The players' union wants the change, figuring that it would open up bidding for players if teams didn't have to give up a draft pick to sign one of the game's top players as a free agent. Several teams have backed away from signing free agents, knowing that they would have to sacrifice draft picks to do so.
The change would likely have at least three major effects on the game.
First, teams like the Oakland A's, who haven't been major players in free agency, could now start to enter the market since they won't sacrifice draft picks to do so. Teams that are intent on building their clubs through the draft can now also pursue free agents, potentially speeding up their rebuilding plans.
Second, major market teams like the New York Yankees, who are always players in the free agent market, can retain their draft picks and presumably also build stronger minor league systems. That would give them players for down the road or the ability to have better young players to use as trade bait to obtain established major league talent.
The last, and potentially most significant change, would see teams more likely to trade players rather than risk trying to re-sign them with draft pick compensation as Plan B. A team like the Washington Nationals may be more likely to unload Alfonso Soriano, rather than bank on being able to re-sign him either before he hits free agency or as a free agent.
Phillies' GM Pat Gillick stayed away from signing big-name free agents this past winter, partly because he didn't want to sacrifice draft picks to do so. Instead, Gillick turned to lesser free agent signings and trades to reshape the club. As things stand now, the major impact on the Phillies this off-season would be positive. They have money to spend thanks to dumping salary when they sent Bobby Abreu and other players out of town in trades and they don't have many high-profile players who will be on the free agency market. The Phillie most likely to hit the open market is David Dellucci and while the Phillies wouldn't get compensation for losing him, they also wouldn't lose draft picks if they were to sign other teams free agents.

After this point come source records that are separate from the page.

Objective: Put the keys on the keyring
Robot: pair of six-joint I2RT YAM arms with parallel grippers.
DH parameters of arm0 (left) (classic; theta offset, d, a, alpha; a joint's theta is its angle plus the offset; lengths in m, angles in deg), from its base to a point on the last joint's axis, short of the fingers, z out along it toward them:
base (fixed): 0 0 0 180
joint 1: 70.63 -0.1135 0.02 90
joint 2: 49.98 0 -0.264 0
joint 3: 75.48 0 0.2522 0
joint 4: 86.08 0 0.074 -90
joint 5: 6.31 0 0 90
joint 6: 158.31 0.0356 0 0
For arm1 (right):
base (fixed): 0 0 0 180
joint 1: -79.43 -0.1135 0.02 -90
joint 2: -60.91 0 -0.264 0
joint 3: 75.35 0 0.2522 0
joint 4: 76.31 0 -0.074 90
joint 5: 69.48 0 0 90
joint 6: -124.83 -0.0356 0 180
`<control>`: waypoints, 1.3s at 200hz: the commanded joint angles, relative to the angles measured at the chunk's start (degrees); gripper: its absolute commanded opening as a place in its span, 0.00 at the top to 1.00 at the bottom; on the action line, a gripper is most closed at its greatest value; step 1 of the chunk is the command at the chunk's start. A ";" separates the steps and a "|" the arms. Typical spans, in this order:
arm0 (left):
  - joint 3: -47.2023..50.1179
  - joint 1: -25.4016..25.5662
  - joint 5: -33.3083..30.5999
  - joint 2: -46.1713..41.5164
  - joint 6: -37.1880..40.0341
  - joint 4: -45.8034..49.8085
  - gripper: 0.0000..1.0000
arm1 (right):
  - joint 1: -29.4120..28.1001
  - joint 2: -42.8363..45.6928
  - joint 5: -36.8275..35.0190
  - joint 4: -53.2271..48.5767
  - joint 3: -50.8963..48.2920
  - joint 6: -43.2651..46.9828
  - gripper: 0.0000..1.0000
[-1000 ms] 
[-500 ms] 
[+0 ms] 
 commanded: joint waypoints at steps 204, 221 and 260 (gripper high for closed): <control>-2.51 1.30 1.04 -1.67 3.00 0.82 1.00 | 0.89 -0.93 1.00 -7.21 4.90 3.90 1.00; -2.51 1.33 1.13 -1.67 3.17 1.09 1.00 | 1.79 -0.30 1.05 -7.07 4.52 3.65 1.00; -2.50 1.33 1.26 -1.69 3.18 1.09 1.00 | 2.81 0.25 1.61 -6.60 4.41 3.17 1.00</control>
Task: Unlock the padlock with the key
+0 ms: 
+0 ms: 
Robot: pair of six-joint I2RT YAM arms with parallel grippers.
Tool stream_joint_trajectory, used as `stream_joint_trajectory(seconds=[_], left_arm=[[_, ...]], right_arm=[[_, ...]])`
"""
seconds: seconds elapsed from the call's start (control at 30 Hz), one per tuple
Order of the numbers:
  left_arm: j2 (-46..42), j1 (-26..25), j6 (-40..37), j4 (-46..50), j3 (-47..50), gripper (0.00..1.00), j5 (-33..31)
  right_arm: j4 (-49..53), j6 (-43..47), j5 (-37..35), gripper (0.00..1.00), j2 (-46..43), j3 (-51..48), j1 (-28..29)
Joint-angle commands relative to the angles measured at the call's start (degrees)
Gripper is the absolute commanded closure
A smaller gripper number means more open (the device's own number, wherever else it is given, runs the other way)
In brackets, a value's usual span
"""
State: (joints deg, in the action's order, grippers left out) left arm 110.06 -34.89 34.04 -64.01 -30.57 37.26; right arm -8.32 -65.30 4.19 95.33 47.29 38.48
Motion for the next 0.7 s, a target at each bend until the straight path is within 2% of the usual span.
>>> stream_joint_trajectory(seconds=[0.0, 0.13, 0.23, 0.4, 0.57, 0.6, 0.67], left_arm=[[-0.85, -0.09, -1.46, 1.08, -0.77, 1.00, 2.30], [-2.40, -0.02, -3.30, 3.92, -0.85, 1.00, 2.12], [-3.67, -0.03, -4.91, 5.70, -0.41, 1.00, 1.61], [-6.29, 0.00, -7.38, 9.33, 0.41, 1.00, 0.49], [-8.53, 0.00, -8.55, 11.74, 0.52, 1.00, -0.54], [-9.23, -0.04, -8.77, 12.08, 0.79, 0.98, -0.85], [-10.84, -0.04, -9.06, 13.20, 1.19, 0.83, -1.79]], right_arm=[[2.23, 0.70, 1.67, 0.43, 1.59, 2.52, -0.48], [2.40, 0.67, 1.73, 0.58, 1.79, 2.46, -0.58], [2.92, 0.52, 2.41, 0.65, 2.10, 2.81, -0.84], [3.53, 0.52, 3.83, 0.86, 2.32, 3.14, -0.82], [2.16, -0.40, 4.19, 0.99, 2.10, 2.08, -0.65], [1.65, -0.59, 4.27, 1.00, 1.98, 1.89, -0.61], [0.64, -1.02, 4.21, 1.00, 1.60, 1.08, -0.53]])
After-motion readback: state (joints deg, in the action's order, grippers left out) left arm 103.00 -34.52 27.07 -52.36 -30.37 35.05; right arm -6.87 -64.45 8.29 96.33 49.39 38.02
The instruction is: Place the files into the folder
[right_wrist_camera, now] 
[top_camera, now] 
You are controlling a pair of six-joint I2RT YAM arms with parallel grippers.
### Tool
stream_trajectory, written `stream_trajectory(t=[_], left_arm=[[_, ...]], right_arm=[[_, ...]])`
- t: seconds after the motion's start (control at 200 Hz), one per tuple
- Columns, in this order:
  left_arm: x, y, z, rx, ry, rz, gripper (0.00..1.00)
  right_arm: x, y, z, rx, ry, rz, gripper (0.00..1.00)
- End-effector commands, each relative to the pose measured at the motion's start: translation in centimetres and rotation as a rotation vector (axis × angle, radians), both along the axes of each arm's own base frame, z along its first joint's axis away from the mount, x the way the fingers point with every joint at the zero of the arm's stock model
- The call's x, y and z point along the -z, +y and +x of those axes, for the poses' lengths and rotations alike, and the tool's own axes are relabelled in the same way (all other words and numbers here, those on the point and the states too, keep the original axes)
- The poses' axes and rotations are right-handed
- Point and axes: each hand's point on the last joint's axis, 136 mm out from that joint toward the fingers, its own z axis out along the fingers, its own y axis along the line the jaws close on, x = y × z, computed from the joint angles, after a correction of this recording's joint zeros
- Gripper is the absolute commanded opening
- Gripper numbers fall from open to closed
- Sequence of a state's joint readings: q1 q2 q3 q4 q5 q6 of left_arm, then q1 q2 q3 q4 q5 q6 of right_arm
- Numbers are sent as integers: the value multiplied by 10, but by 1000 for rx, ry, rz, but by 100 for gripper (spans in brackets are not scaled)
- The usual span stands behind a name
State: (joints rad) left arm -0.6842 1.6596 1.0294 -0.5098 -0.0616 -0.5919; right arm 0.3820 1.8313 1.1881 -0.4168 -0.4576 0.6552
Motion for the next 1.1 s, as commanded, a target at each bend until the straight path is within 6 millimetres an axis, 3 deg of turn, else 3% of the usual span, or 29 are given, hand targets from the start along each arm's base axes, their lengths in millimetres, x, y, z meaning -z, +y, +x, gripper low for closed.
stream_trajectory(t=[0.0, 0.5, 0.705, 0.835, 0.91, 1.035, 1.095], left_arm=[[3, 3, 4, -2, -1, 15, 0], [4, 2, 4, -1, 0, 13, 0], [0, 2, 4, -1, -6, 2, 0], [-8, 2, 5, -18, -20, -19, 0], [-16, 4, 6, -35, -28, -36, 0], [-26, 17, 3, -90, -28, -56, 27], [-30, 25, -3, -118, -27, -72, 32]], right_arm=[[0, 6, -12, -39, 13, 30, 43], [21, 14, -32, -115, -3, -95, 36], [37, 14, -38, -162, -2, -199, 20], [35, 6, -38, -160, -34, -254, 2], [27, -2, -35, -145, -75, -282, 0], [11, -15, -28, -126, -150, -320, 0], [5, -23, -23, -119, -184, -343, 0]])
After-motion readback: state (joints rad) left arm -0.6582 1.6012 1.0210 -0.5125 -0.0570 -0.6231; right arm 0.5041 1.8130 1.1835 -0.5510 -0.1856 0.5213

It's unclear what, if any, impact the new compensation rule would have on arbitration. Currently, teams must offer players arbitration to collect on the compensation and many players are often offered arbitration only because the teams know they will sign a long-term deal elsewhere rather than accept a one-year arbitration settlement. Without pending compensation, it's likely that those offers will now simply go without being made.
An example the Orioles may have to deal with is in the case of LaTroy Hawkins. It's possible the Orioles may have offered him arbitration without any intention of re-signing him, if they suspected he would garner a multi-year deal elsewhere. Without the benefit of draft pick compensation, however, that scenario is unlikely.
It will be interesting to see if baseball will now try to use the dropping of free agency compensation as a bargaining chip to perhaps change arbitration rules, which many owners would like to have changed.